EXERCISE GOAL.
Without the images, repeat every line of the listing exactly.
************
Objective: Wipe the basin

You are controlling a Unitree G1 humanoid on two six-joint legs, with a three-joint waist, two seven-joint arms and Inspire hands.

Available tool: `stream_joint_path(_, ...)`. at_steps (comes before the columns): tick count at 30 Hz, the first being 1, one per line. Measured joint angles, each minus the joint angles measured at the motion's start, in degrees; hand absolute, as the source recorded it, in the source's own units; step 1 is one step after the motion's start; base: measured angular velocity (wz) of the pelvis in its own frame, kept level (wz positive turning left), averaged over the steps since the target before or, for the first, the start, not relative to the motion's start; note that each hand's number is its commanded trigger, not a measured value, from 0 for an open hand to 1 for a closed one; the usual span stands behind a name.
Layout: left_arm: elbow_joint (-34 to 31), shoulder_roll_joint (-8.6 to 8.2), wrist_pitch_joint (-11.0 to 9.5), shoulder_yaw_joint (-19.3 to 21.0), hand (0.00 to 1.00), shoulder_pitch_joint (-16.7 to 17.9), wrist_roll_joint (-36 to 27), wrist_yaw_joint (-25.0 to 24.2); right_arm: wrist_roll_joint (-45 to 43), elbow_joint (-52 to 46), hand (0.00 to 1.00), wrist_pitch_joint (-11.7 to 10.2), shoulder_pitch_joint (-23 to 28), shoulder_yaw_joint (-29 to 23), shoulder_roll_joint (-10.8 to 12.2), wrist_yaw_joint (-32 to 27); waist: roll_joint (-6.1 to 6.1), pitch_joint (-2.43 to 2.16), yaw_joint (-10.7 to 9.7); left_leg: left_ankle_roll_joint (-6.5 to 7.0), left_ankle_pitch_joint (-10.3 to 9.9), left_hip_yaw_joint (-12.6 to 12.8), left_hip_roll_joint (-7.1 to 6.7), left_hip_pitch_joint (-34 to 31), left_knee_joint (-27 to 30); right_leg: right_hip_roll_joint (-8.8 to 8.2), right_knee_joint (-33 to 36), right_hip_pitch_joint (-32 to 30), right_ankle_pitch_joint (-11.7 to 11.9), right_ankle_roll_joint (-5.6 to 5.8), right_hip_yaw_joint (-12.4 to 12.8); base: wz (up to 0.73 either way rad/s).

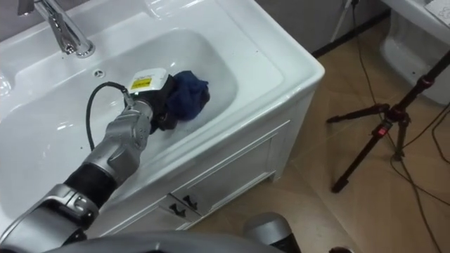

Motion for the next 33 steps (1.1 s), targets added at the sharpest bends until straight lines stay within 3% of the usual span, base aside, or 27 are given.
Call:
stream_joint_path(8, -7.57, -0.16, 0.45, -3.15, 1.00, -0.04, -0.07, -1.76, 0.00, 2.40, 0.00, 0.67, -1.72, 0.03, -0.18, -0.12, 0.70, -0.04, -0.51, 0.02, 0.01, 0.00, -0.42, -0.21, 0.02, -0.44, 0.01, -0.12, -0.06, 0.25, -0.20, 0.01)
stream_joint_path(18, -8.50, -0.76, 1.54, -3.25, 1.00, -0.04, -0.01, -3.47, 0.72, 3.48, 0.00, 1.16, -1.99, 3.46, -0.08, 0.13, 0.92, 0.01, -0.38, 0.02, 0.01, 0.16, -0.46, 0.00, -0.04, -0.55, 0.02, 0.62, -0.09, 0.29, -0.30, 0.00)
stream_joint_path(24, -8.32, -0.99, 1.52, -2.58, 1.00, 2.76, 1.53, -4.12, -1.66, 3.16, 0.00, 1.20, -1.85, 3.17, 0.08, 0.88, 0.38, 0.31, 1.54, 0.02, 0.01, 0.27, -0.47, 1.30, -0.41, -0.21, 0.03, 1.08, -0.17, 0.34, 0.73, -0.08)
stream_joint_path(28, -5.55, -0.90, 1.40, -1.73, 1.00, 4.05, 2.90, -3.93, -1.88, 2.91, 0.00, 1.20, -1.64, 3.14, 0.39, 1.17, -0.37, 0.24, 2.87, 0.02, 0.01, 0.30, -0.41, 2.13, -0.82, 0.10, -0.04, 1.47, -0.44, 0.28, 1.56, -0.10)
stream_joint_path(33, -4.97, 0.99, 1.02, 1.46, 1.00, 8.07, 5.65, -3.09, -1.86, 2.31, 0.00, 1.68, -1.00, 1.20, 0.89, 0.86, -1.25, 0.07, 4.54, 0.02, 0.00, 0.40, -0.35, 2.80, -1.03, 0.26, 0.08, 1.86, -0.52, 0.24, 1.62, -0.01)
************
RESULT BELOW.
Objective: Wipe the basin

You are controlling a Unitree G1 humanoid on two six-joint legs, with a three-joint waist, two seven-joint arms and Inspire hands.

Available tool: `stream_joint_path(_, ...)`. at_steps (comes before the columns): tick count at 30 Hz, the first being 1, one per line. Measured joint angles, each minus the joint angles measured at the motion's start, in degrees; hand absolute, as the source recorded it, in the source's own units; step 1 is one step after the motion's start; base: measured angular velocity (wz) of the pelvis in its own frame, kept level (wz positive turning left), averaged over the steps since the target before or, for the first, the start, not relative to the motion's start; note that each hand's number is its commanded trigger, not a measured value, from 0 for an open hand to 1 for a closed one; the usual span stands behind a name.
Layout: left_arm: elbow_joint (-34 to 31), shoulder_roll_joint (-8.6 to 8.2), wrist_pitch_joint (-11.0 to 9.5), shoulder_yaw_joint (-19.3 to 21.0), hand (0.00 to 1.00), shoulder_pitch_joint (-16.7 to 17.9), wrist_roll_joint (-36 to 27), wrist_yaw_joint (-25.0 to 24.2); right_arm: wrist_roll_joint (-45 to 43), elbow_joint (-52 to 46), hand (0.00 to 1.00), wrist_pitch_joint (-11.7 to 10.2), shoulder_pitch_joint (-23 to 28), shoulder_yaw_joint (-29 to 23), shoulder_roll_joint (-10.8 to 12.2), wrist_yaw_joint (-32 to 27); waist: roll_joint (-6.1 to 6.1), pitch_joint (-2.43 to 2.16), yaw_joint (-10.7 to 9.7); left_leg: left_ankle_roll_joint (-6.5 to 7.0), left_ankle_pitch_joint (-10.3 to 9.9), left_hip_yaw_joint (-12.6 to 12.8), left_hip_roll_joint (-7.1 to 6.7), left_hip_pitch_joint (-34 to 31), left_knee_joint (-27 to 30); right_leg: right_hip_roll_joint (-8.8 to 8.2), right_knee_joint (-33 to 36), right_hip_pitch_joint (-32 to 30), right_ankle_pitch_joint (-11.7 to 11.9), right_ankle_roll_joint (-5.6 to 5.8), right_hip_yaw_joint (-12.4 to 12.8); base: wz (up to 0.73 either way rad/s).


Motion for the next 33 steps (1.1 s), targets added at the sharpest bends until straight lines stay within 3% of the usual span, base aside, or 27 are given.
Call:
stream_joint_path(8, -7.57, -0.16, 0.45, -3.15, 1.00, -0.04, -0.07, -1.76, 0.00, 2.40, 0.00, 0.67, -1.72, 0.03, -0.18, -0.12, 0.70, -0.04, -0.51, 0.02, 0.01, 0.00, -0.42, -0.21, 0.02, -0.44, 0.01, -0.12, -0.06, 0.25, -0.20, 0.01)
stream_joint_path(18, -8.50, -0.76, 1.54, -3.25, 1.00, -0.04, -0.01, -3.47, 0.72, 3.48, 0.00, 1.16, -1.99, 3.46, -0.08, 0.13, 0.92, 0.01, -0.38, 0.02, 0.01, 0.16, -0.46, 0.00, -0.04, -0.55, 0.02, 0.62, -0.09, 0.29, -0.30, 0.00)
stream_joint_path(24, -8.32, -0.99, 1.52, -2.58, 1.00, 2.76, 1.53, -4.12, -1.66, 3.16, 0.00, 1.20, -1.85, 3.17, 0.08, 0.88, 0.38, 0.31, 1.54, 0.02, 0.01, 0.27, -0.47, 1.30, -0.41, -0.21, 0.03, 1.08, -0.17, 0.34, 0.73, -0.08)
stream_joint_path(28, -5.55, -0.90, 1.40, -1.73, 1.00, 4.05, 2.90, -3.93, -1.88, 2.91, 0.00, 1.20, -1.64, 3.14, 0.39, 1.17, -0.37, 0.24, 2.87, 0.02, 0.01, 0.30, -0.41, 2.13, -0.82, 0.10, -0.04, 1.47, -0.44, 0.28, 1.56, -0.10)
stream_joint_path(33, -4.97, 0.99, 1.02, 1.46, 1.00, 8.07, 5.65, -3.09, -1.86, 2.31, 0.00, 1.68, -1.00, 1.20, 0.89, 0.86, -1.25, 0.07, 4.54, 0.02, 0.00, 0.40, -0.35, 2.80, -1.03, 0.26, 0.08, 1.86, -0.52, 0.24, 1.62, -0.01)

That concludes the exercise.